**Exercise goal**: Copy out the listing in full, exactly as written, but not its pictures.

____

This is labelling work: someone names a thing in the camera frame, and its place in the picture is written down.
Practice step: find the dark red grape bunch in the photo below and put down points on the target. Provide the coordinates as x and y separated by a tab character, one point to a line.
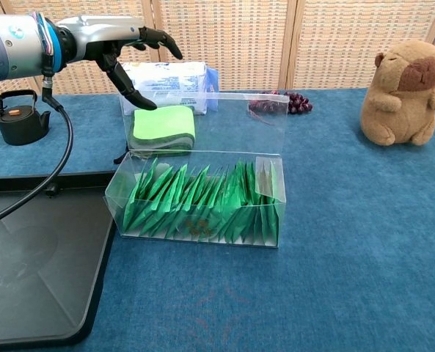
299	102

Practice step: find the clear plastic box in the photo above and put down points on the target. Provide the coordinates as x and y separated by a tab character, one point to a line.
202	234

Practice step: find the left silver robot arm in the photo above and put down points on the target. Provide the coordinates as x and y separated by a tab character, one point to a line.
15	47

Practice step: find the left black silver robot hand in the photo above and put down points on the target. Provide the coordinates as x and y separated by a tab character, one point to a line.
92	36

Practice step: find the black cast iron kettle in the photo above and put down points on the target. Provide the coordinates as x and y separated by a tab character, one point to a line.
21	126

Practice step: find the green grey folded cloth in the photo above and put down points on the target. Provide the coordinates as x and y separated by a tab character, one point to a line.
162	124

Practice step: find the blue tablecloth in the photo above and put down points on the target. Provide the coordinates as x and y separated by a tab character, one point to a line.
349	238

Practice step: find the black plastic tray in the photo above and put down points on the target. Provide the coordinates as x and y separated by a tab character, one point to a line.
37	264

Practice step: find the brown capybara plush toy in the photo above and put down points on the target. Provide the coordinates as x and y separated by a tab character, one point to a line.
397	110

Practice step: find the white tissue pack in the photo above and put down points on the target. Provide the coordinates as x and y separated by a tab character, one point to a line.
180	80

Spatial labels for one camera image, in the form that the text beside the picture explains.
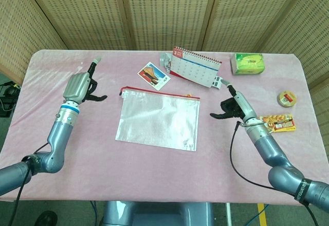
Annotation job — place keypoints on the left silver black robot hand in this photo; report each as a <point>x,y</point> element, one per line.
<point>77,87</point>

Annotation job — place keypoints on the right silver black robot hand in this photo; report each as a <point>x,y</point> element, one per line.
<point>244,106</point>

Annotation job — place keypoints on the clear zipper pouch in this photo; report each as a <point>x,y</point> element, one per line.
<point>156,120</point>

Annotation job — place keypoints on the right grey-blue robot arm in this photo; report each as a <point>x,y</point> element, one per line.
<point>270,149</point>

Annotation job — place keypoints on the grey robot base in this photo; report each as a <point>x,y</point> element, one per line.
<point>159,214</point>

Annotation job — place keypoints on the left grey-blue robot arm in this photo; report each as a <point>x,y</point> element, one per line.
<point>59,136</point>

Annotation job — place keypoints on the green tissue pack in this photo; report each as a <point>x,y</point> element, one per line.
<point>248,64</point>

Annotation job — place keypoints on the orange yellow snack box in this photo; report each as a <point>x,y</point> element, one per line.
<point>282,124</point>

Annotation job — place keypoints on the round wooden box red label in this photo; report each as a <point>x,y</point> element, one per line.
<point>286,98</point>

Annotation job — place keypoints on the red white desk calendar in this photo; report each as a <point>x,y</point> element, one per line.
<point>192,69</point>

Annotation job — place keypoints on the black equipment on floor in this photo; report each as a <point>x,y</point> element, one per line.
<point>9,92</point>

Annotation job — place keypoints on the bamboo folding screen panel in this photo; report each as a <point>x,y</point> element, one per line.
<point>82,12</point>
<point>20,30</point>
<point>308,30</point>
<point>167,12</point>
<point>252,12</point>

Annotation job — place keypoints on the postcard with temple picture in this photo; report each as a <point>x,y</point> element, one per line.
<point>153,75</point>

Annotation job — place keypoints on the silver foil packet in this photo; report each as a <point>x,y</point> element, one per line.
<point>164,59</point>

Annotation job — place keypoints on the white table leg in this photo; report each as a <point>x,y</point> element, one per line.
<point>228,214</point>

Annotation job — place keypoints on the pink tablecloth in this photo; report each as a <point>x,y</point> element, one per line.
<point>154,174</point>

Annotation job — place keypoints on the black shoe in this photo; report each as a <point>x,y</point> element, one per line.
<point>46,218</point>

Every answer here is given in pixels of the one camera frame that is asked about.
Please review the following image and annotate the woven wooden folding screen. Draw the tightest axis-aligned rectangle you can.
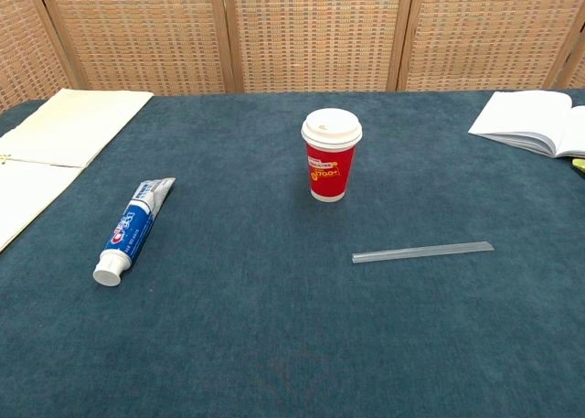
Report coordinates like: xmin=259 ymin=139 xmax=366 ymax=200
xmin=0 ymin=0 xmax=585 ymax=113

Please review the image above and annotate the blue white toothpaste tube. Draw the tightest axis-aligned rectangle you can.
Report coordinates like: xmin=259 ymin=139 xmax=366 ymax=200
xmin=92 ymin=177 xmax=177 ymax=287

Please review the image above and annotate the red paper cup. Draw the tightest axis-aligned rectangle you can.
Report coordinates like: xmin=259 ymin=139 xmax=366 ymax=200
xmin=305 ymin=141 xmax=356 ymax=203

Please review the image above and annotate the open cream notebook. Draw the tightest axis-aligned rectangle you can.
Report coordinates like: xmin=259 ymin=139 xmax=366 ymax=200
xmin=0 ymin=88 xmax=155 ymax=253

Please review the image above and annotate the open white book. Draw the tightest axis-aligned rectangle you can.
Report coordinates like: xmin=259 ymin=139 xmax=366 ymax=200
xmin=467 ymin=90 xmax=585 ymax=159

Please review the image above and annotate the white plastic cup lid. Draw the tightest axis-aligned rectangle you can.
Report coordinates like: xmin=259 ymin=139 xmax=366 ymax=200
xmin=300 ymin=107 xmax=364 ymax=148

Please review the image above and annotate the transparent plastic straw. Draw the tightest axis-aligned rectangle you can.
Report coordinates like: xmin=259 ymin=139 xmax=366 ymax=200
xmin=351 ymin=241 xmax=495 ymax=264

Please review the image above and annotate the blue table cloth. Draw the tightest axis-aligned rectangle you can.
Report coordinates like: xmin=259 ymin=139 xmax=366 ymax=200
xmin=0 ymin=88 xmax=585 ymax=418

____

**Written response**:
This is labelling work: someone names a thing in the camera frame, and its place in the picture is written down.
Practice step: find the dark red grape bunch in the photo below and put down points on the target. Provide the coordinates as x and y separated by a tab character, one point to a line.
299	102

Practice step: find the clear plastic box in the photo above and put down points on the target. Provide the coordinates as x and y separated by a tab character, one point to a line.
202	234

Practice step: find the left silver robot arm in the photo above and put down points on the target. Provide the coordinates as x and y separated by a tab character, one point to a line.
15	47

Practice step: find the left black silver robot hand in the photo above and put down points on the target. Provide the coordinates as x and y separated by a tab character, one point to a line.
92	36

Practice step: find the black cast iron kettle in the photo above and put down points on the target. Provide the coordinates as x and y separated by a tab character, one point to a line.
21	126

Practice step: find the green grey folded cloth in the photo above and put down points on the target. Provide the coordinates as x and y separated by a tab character, one point to a line.
162	124

Practice step: find the blue tablecloth in the photo above and put down points on the target. Provide the coordinates as x and y separated by a tab character, one point to a line.
349	238

Practice step: find the black plastic tray in the photo above and put down points on the target. Provide the coordinates as x and y separated by a tab character, one point to a line.
37	264

Practice step: find the brown capybara plush toy in the photo above and put down points on the target. Provide the coordinates as x and y separated by a tab character, one point to a line.
397	110

Practice step: find the white tissue pack in the photo above and put down points on the target. Provide the coordinates as x and y separated by a tab character, one point to a line.
180	80

Spatial labels for one camera image, in the form that the text beside the picture explains.
Annotation job — place keypoints on the left silver black robot hand in this photo; report each as a <point>x,y</point> element, one per line.
<point>77,87</point>

Annotation job — place keypoints on the right silver black robot hand in this photo; report each as a <point>x,y</point> element, one per line.
<point>244,106</point>

Annotation job — place keypoints on the clear zipper pouch in this photo; report each as a <point>x,y</point> element, one per line.
<point>156,120</point>

Annotation job — place keypoints on the right grey-blue robot arm in this photo; report each as a <point>x,y</point> element, one per line.
<point>270,149</point>

Annotation job — place keypoints on the grey robot base in this photo; report each as a <point>x,y</point> element, one per line.
<point>159,214</point>

Annotation job — place keypoints on the left grey-blue robot arm in this photo; report each as a <point>x,y</point> element, one per line.
<point>59,136</point>

Annotation job — place keypoints on the green tissue pack in this photo; report each as a <point>x,y</point> element, one per line.
<point>248,64</point>

Annotation job — place keypoints on the orange yellow snack box in this photo; report each as a <point>x,y</point> element, one per line.
<point>282,124</point>

Annotation job — place keypoints on the round wooden box red label in this photo; report each as a <point>x,y</point> element, one per line.
<point>286,98</point>

Annotation job — place keypoints on the red white desk calendar in this photo; report each as a <point>x,y</point> element, one per line.
<point>192,69</point>

Annotation job — place keypoints on the black equipment on floor in this photo; report each as a <point>x,y</point> element, one per line.
<point>9,92</point>

Annotation job — place keypoints on the bamboo folding screen panel in this photo; report each as a <point>x,y</point> element, one per line.
<point>82,12</point>
<point>20,30</point>
<point>308,30</point>
<point>167,12</point>
<point>252,12</point>

Annotation job — place keypoints on the postcard with temple picture in this photo; report each as a <point>x,y</point> element, one per line.
<point>153,75</point>

Annotation job — place keypoints on the silver foil packet in this photo; report each as a <point>x,y</point> element, one per line.
<point>164,59</point>

Annotation job — place keypoints on the white table leg in this photo; report each as a <point>x,y</point> element, one per line.
<point>228,214</point>

Annotation job — place keypoints on the pink tablecloth in this photo; report each as a <point>x,y</point> element, one per line.
<point>154,174</point>

Annotation job — place keypoints on the black shoe in this photo; report each as a <point>x,y</point> element, one per line.
<point>46,218</point>

Every answer here is given in pixels of the one camera frame that is asked about.
Please review the following image and annotate the woven wooden folding screen. Draw the tightest axis-aligned rectangle you can.
Report coordinates like: xmin=259 ymin=139 xmax=366 ymax=200
xmin=0 ymin=0 xmax=585 ymax=113

Please review the image above and annotate the blue white toothpaste tube. Draw the tightest axis-aligned rectangle you can.
Report coordinates like: xmin=259 ymin=139 xmax=366 ymax=200
xmin=92 ymin=177 xmax=177 ymax=287

Please review the image above and annotate the red paper cup. Draw the tightest axis-aligned rectangle you can.
Report coordinates like: xmin=259 ymin=139 xmax=366 ymax=200
xmin=305 ymin=141 xmax=356 ymax=203

Please review the image above and annotate the open cream notebook. Draw the tightest axis-aligned rectangle you can.
Report coordinates like: xmin=259 ymin=139 xmax=366 ymax=200
xmin=0 ymin=88 xmax=155 ymax=253

Please review the image above and annotate the open white book. Draw the tightest axis-aligned rectangle you can.
Report coordinates like: xmin=259 ymin=139 xmax=366 ymax=200
xmin=467 ymin=90 xmax=585 ymax=159

Please review the image above and annotate the white plastic cup lid. Draw the tightest axis-aligned rectangle you can.
Report coordinates like: xmin=259 ymin=139 xmax=366 ymax=200
xmin=300 ymin=107 xmax=364 ymax=148

Please review the image above and annotate the transparent plastic straw. Draw the tightest axis-aligned rectangle you can.
Report coordinates like: xmin=259 ymin=139 xmax=366 ymax=200
xmin=351 ymin=241 xmax=495 ymax=264

Please review the image above and annotate the blue table cloth. Draw the tightest axis-aligned rectangle you can.
Report coordinates like: xmin=259 ymin=139 xmax=366 ymax=200
xmin=0 ymin=88 xmax=585 ymax=418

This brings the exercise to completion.